— Directions for this task —
Take from the data every line in which the word "grey" is found.

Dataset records
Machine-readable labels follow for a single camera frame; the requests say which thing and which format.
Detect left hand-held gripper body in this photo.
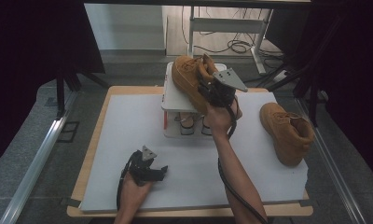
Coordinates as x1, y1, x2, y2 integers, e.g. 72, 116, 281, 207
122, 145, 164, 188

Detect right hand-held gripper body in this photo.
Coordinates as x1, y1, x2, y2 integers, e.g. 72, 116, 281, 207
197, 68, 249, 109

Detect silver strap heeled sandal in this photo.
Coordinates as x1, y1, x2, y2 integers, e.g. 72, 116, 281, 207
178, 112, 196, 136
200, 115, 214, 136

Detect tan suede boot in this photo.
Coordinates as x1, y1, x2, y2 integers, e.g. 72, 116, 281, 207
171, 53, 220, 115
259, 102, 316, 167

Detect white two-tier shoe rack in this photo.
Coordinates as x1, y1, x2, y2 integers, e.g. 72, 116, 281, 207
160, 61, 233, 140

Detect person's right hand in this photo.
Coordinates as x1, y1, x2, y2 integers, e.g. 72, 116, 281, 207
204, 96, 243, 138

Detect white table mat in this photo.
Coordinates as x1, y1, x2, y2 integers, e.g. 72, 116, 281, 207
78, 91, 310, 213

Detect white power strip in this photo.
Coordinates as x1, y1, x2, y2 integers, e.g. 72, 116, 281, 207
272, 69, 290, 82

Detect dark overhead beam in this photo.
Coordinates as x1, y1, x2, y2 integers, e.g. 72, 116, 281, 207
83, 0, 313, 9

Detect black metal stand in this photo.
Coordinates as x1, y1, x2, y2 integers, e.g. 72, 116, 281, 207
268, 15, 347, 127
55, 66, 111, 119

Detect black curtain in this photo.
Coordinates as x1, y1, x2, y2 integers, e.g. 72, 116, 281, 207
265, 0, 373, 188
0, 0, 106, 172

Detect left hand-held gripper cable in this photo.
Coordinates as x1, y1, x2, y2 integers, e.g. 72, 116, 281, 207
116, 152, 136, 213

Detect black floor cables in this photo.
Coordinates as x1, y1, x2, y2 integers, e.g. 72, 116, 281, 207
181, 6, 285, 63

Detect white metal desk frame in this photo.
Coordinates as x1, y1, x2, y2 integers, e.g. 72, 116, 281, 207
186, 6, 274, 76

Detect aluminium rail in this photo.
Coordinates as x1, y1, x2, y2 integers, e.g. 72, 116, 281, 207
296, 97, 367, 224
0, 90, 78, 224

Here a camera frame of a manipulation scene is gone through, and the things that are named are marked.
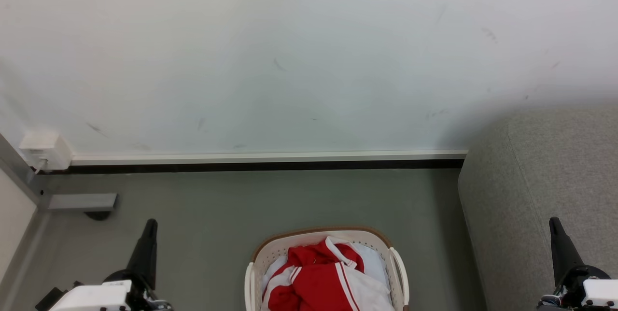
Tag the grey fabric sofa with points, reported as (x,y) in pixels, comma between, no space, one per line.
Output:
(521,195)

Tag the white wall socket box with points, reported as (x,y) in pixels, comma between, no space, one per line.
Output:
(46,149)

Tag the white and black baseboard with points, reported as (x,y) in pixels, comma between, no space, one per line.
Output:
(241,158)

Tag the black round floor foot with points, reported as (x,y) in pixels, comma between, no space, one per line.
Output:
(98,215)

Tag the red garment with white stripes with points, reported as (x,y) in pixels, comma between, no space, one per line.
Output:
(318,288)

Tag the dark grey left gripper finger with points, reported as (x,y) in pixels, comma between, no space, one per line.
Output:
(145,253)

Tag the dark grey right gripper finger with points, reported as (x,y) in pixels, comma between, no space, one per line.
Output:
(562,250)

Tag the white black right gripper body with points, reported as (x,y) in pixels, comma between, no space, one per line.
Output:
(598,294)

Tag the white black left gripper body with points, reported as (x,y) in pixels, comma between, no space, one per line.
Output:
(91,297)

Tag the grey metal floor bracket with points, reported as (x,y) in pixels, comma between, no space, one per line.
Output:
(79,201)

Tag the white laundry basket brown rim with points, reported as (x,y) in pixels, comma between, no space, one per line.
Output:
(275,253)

— Output of the exercise —
Tag the grey fabric sofa with points, reported as (x,y) in pixels, comma between, no space, one per line.
Tag the dark grey left gripper finger with points, reported as (x,y) in pixels, comma between, no space, one per line.
Tag the dark grey right gripper finger with points, reported as (x,y) in pixels, comma between, no space, one per line.
Tag the grey metal floor bracket with points, reported as (x,y) in pixels, comma between, no space, one per line.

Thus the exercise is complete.